Ha scatenato incredulità e sgomento il video di ragazzini che si azzuffano al Pincio. Un tripudio di “sabato di violenza”, “babygang”, e altre meraviglie che sta tenendo banco da giorni sui social. È colpa dei videogiochi? Del lockdown? È un segno del malcostume dilagante? Purtroppo gli adolescenti si trovano per picchiarsi fin dall’alba dei tempi; serve a guadagnarsi il rispetto del branco, a sfogare il testosterone e la frustrazione sessuale, ma anche a imparare a difendersi.
Se non lo fai a 16 anni, cresci credendo le scazzottate siano chissà che, ti sale la paura e finisci nelle mani di cialtroni che promettono d’insegnarti mosse magiche contro manichini consenzienti. Se invece sei nato in provincia o in periferia, sai che sono baggianate. Le zuffe non hanno nulla a che fare con quelle che si vedono. Finisci a rotolarti per terra in un attimo, ma è soprattutto l’ambiente a essere diverso.
A Mestre, nel nostro gruppo, pressoché tutte le risse le risolveva Luca.
A differenza di noi scapestrati, drogati, semianalfabeti e di scarsi valori morali, Luca era un ragazzo per bene con una famiglia rispettabilissima. Avrebbe potuto passare per uno dei tanti ragazzi della borghesia mestrina con le New Balance e l’eskimo beige della Woolrich, ma non era mai nel posto giusto.

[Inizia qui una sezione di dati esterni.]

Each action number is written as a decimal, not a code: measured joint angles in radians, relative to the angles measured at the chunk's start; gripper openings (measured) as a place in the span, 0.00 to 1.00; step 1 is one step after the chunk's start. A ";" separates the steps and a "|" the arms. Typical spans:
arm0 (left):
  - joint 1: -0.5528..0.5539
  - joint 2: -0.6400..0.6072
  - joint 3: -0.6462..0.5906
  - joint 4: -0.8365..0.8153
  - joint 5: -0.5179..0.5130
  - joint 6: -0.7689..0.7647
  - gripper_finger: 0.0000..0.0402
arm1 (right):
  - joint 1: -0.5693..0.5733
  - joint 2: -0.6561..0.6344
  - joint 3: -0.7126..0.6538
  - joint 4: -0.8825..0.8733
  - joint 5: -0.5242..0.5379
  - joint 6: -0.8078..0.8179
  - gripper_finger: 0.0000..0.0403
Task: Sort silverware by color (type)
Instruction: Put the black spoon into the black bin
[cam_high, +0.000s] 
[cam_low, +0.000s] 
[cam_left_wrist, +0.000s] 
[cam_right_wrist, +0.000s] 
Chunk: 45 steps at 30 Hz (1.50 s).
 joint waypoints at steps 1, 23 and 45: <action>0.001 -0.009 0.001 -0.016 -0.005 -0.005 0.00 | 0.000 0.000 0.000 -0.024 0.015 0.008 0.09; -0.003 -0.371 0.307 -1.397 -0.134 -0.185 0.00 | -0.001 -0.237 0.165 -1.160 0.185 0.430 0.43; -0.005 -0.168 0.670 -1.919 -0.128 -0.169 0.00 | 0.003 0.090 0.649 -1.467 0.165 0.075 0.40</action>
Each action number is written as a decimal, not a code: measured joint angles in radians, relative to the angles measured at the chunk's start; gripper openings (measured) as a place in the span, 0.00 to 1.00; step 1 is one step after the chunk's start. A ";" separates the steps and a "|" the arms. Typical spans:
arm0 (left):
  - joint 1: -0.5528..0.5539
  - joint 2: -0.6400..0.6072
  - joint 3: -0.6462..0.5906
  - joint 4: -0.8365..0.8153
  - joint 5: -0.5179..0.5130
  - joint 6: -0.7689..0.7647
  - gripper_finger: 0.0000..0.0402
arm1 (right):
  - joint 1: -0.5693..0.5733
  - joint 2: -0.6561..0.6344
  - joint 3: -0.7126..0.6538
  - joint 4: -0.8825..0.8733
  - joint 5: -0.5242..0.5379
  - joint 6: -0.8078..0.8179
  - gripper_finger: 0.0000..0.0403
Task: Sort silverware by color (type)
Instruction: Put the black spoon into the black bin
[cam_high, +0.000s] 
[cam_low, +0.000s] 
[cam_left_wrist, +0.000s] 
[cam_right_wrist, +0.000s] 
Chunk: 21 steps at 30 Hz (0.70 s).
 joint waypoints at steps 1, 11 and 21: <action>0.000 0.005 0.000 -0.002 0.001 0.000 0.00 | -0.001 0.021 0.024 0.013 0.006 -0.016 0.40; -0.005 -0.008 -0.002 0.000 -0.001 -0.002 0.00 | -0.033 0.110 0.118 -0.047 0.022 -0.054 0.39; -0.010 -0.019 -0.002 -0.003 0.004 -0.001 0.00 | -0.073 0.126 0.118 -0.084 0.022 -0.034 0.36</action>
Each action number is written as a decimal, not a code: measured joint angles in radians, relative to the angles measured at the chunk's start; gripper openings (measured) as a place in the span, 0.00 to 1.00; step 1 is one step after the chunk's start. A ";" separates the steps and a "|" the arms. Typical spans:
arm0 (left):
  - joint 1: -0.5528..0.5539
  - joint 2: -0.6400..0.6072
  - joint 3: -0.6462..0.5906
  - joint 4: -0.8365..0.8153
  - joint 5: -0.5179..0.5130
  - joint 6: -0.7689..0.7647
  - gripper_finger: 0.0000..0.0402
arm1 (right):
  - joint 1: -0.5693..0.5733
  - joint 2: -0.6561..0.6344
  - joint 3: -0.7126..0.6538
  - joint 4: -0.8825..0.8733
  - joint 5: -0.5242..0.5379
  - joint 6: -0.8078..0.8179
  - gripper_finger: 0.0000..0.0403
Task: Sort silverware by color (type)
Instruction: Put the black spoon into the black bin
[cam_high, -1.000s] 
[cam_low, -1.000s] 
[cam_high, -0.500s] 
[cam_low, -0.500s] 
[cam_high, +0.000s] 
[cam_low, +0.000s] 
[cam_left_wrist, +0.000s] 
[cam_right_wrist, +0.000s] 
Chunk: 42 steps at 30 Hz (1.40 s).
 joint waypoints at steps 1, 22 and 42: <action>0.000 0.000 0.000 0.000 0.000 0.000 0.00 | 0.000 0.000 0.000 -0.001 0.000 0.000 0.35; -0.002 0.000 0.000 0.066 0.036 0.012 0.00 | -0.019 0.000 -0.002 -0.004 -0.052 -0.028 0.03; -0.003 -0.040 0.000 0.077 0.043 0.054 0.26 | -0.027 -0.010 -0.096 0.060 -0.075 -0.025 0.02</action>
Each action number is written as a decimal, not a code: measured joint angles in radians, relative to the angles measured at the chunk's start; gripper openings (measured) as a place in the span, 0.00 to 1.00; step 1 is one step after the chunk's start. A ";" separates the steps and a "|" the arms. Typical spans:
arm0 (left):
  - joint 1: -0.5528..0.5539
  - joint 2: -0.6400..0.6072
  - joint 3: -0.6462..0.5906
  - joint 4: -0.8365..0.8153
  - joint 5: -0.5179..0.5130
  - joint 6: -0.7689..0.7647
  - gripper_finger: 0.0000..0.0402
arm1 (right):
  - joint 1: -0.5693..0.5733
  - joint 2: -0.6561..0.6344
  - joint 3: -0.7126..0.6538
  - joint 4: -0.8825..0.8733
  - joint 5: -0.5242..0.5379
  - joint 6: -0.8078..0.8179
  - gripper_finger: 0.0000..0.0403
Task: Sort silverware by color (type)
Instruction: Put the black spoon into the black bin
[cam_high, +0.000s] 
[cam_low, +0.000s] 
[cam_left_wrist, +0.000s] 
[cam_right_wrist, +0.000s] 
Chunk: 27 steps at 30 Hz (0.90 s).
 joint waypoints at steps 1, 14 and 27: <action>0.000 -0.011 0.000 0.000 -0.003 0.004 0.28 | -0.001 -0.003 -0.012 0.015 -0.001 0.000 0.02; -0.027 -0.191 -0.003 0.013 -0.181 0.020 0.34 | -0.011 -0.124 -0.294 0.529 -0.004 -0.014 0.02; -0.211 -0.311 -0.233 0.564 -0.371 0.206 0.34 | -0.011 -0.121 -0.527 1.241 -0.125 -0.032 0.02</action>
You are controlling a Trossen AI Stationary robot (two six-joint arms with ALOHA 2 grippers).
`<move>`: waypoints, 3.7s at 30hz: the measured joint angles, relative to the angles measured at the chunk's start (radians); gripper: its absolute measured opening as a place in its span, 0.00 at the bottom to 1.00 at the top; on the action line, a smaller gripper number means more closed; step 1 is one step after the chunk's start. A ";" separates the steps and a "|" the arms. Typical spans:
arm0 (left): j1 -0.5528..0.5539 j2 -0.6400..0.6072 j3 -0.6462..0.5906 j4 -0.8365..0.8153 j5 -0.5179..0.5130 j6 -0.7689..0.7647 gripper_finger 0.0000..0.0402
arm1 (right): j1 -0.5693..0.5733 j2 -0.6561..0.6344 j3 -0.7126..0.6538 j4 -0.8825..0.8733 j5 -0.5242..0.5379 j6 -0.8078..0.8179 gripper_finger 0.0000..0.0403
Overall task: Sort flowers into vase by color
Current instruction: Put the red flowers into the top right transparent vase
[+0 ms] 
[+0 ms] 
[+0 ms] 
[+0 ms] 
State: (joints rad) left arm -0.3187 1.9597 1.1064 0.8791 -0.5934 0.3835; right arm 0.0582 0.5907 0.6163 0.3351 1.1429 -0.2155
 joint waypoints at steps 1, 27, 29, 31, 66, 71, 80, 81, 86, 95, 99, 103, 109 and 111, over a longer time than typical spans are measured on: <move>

Non lo vedevi in piazza o nelle pizzerie belle: stava sempre in quella topaia che era il Pool&Company a fumare Marlboro light e giocare a Point Blank. Suo nonno era istruttore al 7° Alpini, suo padre era fabbro, e lui aveva due avambracci che sembravano vagoni merci, ma un animo pacioso. Vederlo di fianco ad Atza, un metallaro di 50 chili con occhiaie, borchie e capelli lunghi, era spassoso.
Luca sapeva individuare in un colpo d’occhio il problema e la soluzione.
Per esempio, aveva imparato presto che il più rumoroso è il meno pericoloso e viceversa. Una rissa inizia con la provocazione visiva, poi verbale, si alza di tono e raggiunge gli insulti a cui seguono spinte, ulteriori spinte, un tentato destro e un calcio in pancia fino all’arrivo degli amici/fidanzata che ti portano via. Luca aveva un approccio semplificato: tagliava i prodromi.
Una volta, al Pool, arrivò una compagnia di idioti che lo prese di mira per il suo essere fighetto. Erano in sei, noi in quattro sparpagliati per i vari giochi. Quello che lo infastidiva era il più piccolino e rumoroso. Luca non gli rivolse la parola, non lo spintonò, non tentò nemmeno di colpirlo. Afferrò lo sgabello di legno e acciaio su cui stava seduto e lo calò con entrambe le braccia su quello al centro del gruppo, che non aveva aperto bocca.
Andò giù come un sacco di patate, scatenando il panico nel gruppetto che se la diede a gambe.
Fu anche la prima volta che vidi qualcuno rantolare, e non fu un bello spettacolo. A noi faceva ridere perché i rantoli sono identici al russare. Arrivò il gestore, che era un ex pugile. Lo tirò su di peso e lo buttò fuori, poi chiamò l’ambulanza. Luca gli aveva spaccato una clavicola e causato un trauma cranico, ma naturalmente nessuno lo disse. Arrivò la polizia e tutti eravamo assai lontani. Quando gli domandammo perché avesse fatto una cosa simile, lui spiegò che chi urla, provoca e gesticola non vuole farti del male, ma è costretto a farlo per dimostrarsi degno membro del gruppo.
«Se uno ti tira un pugno in faccia, tu mica gli colpisci la mano» disse «È stupido.»
Aveva capito che il gregario ti attacca per compiacere il leader, ma se tu attacchi il leader, sarà lui a doversi dimostrare degno agli occhi dei gregari. Sono meccaniche sociali straordinariamente bestiali e ingenue, viste con gli occhi di un adulto responsabile. Ma quando sei minorenne vivi in un mondo diverso, di regole, strategie e problemi diversi, che poi evolvono e diventano una specie di vaccino ai problemi degli adulti.